## Exercise prompt
Could you return every line of the material that contains the word "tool"?

BEGIN Dataset extract

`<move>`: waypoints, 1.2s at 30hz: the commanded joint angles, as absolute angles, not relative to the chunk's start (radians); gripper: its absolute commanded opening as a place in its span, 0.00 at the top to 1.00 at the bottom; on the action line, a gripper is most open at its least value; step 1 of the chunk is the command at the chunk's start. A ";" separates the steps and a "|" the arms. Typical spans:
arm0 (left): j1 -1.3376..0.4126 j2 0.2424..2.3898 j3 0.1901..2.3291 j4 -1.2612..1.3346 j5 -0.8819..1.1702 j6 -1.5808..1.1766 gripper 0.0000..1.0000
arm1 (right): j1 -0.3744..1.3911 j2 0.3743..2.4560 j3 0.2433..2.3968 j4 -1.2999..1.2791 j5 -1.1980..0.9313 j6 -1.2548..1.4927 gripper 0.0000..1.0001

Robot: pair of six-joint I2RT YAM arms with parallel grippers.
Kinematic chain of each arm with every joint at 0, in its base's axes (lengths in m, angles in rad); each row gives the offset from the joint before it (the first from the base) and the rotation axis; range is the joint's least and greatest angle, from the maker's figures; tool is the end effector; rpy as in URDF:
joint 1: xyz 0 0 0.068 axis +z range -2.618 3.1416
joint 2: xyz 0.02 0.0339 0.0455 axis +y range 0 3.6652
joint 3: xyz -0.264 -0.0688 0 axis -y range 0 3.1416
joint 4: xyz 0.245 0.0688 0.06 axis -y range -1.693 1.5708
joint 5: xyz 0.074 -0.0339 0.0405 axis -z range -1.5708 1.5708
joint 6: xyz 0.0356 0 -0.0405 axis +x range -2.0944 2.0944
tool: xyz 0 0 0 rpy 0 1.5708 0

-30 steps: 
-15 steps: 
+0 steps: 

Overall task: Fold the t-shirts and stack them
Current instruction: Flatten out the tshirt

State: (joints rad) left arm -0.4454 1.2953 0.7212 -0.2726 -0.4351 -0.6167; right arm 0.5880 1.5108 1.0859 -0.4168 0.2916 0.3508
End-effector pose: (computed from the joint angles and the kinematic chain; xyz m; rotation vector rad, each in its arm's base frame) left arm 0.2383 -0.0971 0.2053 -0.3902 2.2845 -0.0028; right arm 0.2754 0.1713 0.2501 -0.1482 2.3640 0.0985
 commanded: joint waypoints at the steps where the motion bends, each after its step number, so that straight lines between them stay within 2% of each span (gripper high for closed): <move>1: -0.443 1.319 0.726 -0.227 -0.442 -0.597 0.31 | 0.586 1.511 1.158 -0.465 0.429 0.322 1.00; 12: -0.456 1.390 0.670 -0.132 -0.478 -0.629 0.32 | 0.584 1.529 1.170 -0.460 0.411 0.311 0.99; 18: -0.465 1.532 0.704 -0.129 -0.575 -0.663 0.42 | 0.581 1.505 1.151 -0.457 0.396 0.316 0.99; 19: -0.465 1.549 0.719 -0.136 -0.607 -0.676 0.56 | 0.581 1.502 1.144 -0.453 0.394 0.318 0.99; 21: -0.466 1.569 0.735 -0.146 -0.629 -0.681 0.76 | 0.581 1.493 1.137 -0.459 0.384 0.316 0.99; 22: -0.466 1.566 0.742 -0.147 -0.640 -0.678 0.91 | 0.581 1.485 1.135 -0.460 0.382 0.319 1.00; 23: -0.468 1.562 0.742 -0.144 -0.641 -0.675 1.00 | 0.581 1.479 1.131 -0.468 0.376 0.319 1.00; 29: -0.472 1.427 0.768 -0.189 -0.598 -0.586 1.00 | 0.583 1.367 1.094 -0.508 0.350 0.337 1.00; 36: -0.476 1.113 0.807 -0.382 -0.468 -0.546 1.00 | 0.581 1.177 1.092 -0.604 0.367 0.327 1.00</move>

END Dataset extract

## Exercise result
Kinematic chain of each arm with every joint at 0, in its base's axes (lengths in m, angles in rad); each row gives the offset from the joint before it (the first from the base) and the rotation axis; range is the joint's least and greatest angle, from the maker's figures; tool is the end effector; rpy as in URDF:
tool: xyz 0 0 0 rpy 0 1.5708 0

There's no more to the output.